I came to this film having heard that I wouldn't "get it" because it was a Chinese film which was not for the international market. Whether this is the case or not I do not know, but perhaps regardless of nationality, the film only partially worked for me. The plot and the characters weren't an issue for me and I enjoyed the back and forward of the various twists and turns of the story. The action was not quite as good and those coming here for the action suggested by the title will almost certainly be disappointed since it doesn't deliver on that front as much. The comedy aspect is a strange mix and maybe this is the thing that I wouldn't "get" by being from Northern Ireland.
At times it is quite playful and witty but then at the same time it is pretty violent . In and of itself, I don't have a problem with this because it can work but in this case I didn't feel like it did as the violence was almost too jarring and too heavy or serious to really be able to be darkly funny in the way needed. The direction is a little bit excessive in the same way – not making its different extremes really work together particularly well, but it does still have some things about it which I enjoyed and mostly the tone of the film is consistent. The winner for me was the performances from the lead actors because they sold their characters better than the material did.

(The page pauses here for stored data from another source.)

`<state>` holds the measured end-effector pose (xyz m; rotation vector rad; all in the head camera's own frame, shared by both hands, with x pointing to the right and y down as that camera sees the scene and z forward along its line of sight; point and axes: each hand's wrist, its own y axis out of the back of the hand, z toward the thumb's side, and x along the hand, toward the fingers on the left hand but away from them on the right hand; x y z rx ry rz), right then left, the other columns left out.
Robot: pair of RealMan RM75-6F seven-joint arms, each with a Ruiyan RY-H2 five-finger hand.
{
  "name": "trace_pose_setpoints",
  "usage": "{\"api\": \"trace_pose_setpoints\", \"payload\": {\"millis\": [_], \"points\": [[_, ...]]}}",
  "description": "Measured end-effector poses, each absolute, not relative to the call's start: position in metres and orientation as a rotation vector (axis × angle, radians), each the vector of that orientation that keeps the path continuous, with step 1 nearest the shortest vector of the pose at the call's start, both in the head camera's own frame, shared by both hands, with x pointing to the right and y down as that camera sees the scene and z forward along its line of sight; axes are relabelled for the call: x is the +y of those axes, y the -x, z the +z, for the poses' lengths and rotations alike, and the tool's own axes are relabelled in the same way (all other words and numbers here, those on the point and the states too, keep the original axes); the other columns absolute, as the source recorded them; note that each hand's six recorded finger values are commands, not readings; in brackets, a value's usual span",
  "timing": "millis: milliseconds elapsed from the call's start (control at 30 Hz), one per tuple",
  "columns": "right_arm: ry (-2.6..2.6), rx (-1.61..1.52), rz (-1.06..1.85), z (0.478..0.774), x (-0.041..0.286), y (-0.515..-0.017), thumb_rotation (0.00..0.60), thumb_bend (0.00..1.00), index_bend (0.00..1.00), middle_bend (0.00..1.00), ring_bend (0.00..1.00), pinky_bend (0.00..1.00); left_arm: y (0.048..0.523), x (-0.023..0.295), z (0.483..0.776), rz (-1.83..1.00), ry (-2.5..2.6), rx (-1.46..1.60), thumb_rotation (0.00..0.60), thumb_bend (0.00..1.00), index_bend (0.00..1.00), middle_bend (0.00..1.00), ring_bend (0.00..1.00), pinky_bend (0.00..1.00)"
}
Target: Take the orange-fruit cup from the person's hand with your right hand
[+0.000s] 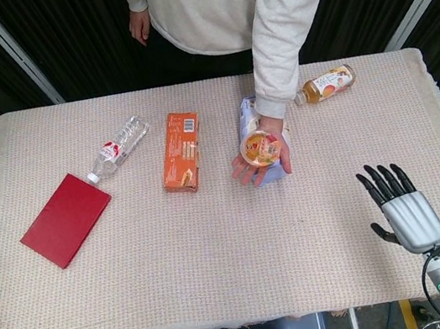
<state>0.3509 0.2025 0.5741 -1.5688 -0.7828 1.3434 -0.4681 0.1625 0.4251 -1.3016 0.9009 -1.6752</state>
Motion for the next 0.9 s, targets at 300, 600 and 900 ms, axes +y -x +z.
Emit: {"api": "trace_pose_setpoints", "payload": {"millis": [300, 600, 900], "points": [[1.621, -0.753, 1.327, 0.569, 0.161, -0.302, 0.6, 0.16, 0.1, 0.04, 0.0, 0.05, 0.468, 0.162, 0.424, -1.671, 1.3, 0.905, 0.6, 0.15, 0.0, 0.0, 0.0, 0.0], [1.67, -0.751, 1.354, 0.571, 0.101, -0.249, 0.6, 0.17, 0.17, 0.1, 0.02, 0.14, 0.471, 0.162, 0.425, -1.683, 1.298, 0.907, 0.6, 0.15, 0.0, 0.0, 0.0, 0.0], [1.708, -0.763, 1.38, 0.58, 0.061, -0.19, 0.6, 0.18, 0.18, 0.11, 0.03, 0.14, 0.47, 0.162, 0.429, -1.689, 1.303, 0.893, 0.6, 0.15, 0.0, 0.0, 0.0, 0.0]]}}
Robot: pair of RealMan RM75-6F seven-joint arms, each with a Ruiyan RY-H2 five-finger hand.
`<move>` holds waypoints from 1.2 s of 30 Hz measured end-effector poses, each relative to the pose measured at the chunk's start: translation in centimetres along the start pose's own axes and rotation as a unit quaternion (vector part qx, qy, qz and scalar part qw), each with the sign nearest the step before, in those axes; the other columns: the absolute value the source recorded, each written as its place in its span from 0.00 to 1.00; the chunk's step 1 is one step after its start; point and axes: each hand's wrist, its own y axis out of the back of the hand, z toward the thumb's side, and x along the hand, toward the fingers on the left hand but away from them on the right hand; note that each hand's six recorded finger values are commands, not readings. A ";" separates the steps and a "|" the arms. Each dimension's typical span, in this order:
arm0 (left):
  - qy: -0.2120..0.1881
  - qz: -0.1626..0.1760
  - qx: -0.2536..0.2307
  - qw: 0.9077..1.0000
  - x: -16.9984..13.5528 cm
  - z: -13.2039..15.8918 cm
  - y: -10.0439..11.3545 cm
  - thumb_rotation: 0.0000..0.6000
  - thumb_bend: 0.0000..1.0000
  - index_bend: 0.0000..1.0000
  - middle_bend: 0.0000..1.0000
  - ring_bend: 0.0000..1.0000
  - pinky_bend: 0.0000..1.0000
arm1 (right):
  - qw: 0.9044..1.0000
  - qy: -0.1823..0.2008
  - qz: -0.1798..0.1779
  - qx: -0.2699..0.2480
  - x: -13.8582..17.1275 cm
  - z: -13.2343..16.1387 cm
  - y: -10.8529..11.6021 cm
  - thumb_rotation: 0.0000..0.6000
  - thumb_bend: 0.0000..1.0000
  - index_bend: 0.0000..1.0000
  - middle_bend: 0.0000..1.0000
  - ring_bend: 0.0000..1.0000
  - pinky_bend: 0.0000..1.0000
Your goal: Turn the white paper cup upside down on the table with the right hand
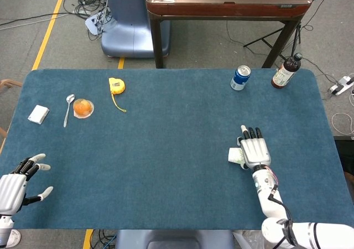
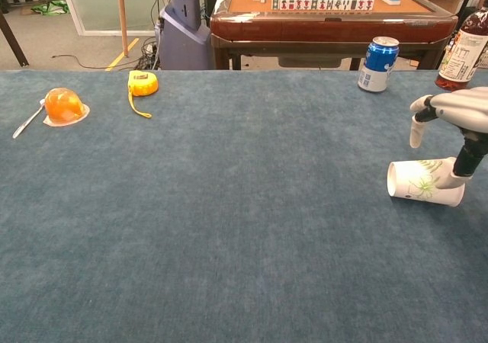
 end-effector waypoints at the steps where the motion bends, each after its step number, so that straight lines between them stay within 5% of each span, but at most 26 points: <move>1: 0.000 0.000 -0.001 1.000 0.0 0.0 0.0 1.00 0.15 0.39 0.21 0.17 0.42 | 1.000 -0.002 0.002 -0.001 -0.2 0.1 -0.2 1.00 0.00 0.36 0.03 0.00 0.03; 28: 0.002 -0.004 -0.007 1.000 0.0 -0.1 0.0 1.00 0.15 0.39 0.21 0.17 0.42 | 0.999 0.005 0.012 -0.029 -2.6 2.7 -2.4 1.00 0.00 0.42 0.06 0.00 0.03; 36: 0.002 -0.004 -0.009 1.000 0.0 -0.1 0.1 1.00 0.15 0.39 0.21 0.17 0.42 | 0.999 0.011 0.006 -0.046 -2.7 2.7 -2.4 1.00 0.07 0.48 0.09 0.00 0.03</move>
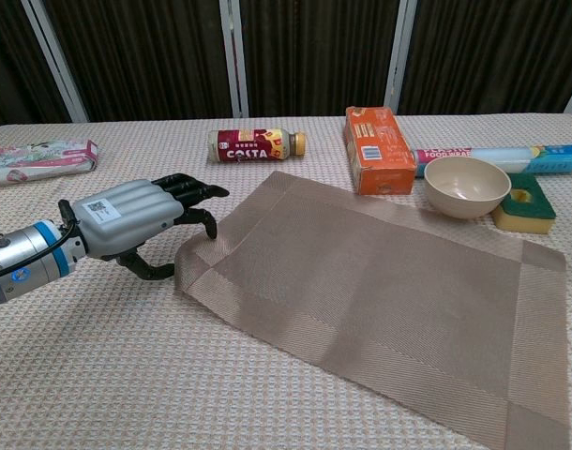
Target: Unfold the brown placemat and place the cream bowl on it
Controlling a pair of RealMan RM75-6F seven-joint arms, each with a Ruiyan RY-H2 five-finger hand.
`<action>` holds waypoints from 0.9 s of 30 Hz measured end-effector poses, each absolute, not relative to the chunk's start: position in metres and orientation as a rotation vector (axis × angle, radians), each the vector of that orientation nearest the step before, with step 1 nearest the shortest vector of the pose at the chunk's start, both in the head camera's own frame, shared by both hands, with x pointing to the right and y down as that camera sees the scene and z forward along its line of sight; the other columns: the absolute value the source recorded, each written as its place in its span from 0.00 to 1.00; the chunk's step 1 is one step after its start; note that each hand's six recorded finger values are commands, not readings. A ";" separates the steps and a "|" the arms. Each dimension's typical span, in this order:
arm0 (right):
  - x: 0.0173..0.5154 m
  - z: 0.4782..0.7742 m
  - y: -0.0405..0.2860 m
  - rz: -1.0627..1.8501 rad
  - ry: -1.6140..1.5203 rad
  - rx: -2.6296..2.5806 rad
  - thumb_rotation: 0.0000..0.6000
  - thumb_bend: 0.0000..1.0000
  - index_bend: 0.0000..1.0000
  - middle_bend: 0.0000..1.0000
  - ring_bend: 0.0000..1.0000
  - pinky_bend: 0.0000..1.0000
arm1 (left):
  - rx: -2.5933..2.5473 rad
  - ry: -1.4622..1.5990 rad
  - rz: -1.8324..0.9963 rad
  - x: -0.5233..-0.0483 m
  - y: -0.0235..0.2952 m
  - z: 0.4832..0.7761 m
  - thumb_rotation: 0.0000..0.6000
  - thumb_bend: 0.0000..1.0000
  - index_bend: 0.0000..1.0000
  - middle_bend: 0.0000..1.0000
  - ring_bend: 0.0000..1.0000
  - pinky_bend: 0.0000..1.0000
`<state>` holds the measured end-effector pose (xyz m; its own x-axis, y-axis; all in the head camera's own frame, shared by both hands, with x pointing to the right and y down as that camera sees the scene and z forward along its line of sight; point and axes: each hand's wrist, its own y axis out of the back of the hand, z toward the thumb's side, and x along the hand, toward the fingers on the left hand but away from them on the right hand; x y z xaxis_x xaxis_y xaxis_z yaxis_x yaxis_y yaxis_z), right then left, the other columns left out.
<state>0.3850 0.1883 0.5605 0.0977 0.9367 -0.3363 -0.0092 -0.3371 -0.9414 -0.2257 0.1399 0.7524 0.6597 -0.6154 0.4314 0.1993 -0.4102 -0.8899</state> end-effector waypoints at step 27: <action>0.381 0.548 0.191 1.328 -0.973 -1.516 1.00 0.00 0.00 0.00 0.00 0.00 | -1.848 0.410 -0.908 -0.214 0.148 0.741 1.00 0.50 0.75 0.00 0.00 0.00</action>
<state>0.3814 0.1908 0.5483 0.1238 0.9428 -0.3096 0.0108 -0.3133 -0.9496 -0.2140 0.1476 0.7405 0.6610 -0.6321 0.4043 0.1147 -0.4474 -0.8870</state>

Chow overplays it perhaps but he is a good foil for the rather calmer playing from Wen Jiang (who I really liked here). Xiaogang Fen is fun too in support as Tang.
Although I am not Chinese, I did still quite enjoy this film even if I didn't think it totally worked. The comedy aspect is odd and the violence doesn't always work with it as it should, although the playful spirit of most of the film combines well with the delivery of Chow and Wen to make it better than it otherwise would have been.